I don’t really intend to be the naked-cyclists-all-the-time blog. So even though today was Seattle’s Fremont Summer Solstice Fair, whose parade traditionally features a phalanx of naked, painted cyclists, I’ll keep the nudity to a minimum. Besides, I can’t rival Flickr photographers’ (like Dapperlad’s) photos of the parade, so I won’t even try. Hit Flickr for all the wonderfully creative cycles and art in this year’s parade.
Still, I had to go! The annual Fremont Fair, held on solstice weekend, is a weird and wonderful way to officially start the summer.
As I strolled the booths of the fair, in between the guy dressed as a seven-foot penguin and playing a saxophone, and the naked bearded dude doing a fluorescent scarf dance by the main stage, I noticed what seems to be an uptick in the number of artists who are making shirts and clothing with simple screened designs on them. (And sometimes charging an arm and a leg for them – do people really pay $30 or more for a t-shirt with a simple one-color silkscreen on it?!) Anyway, it seemed there were at least ten booths of the simple-screened-designs-on-cotton-clothes variety, and several of them had neato bicycle designs.

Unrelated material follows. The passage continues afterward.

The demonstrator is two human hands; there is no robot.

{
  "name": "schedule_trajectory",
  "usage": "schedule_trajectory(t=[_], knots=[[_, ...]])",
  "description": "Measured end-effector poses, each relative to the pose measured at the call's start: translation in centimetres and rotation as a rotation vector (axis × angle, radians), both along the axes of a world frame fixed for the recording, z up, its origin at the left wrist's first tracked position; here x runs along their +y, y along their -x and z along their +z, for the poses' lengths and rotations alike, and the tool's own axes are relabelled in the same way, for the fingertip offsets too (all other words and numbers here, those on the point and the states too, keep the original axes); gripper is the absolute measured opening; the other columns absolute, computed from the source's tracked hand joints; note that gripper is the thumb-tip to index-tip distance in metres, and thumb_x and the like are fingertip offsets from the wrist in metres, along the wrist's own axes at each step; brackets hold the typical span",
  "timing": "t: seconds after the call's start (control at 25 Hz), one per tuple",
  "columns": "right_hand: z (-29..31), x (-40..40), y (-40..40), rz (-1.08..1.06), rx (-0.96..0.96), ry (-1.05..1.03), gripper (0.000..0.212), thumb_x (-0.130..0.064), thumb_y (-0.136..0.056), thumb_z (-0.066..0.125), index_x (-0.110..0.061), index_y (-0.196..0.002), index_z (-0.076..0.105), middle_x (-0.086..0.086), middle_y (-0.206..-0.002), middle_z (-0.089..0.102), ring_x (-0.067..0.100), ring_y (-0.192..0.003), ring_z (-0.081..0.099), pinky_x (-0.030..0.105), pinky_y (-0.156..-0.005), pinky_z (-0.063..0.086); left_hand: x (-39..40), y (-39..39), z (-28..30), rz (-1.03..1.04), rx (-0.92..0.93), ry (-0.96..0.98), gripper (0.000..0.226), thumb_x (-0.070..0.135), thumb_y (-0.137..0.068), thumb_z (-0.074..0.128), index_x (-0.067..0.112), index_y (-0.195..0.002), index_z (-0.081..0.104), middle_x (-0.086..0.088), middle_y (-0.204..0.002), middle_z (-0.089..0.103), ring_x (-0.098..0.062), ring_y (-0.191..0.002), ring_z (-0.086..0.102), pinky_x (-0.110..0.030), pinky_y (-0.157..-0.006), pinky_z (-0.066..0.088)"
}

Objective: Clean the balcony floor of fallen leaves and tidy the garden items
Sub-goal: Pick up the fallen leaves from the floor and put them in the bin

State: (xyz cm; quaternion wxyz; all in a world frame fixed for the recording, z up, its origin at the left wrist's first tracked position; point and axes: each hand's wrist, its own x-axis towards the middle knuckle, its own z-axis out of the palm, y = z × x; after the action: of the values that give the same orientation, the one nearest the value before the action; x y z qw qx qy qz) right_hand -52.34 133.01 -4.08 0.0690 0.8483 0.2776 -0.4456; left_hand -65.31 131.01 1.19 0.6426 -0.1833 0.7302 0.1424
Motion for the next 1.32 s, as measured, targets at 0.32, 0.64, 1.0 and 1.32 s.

These tops from from Bellingham’s Red Boots Design are groovy. Her clothes include lots with screens of bike-related line drawings; even more are featured on her website. (She’s also got roots in the Maritimes like me! W00t!)

I also really liked this mug, by Oregon potter Alissa Clark. Bikes and coffee, it’s a beautiful thing.

Happy solstice.
PS: “De Libertas Quirkas.” Freedom to be quirky. Unofficial motto of Seattle’s wonderful Fremont neighborhood, which is emblazoned on the iconic fifty three foot rocket at “the center of the unverse.”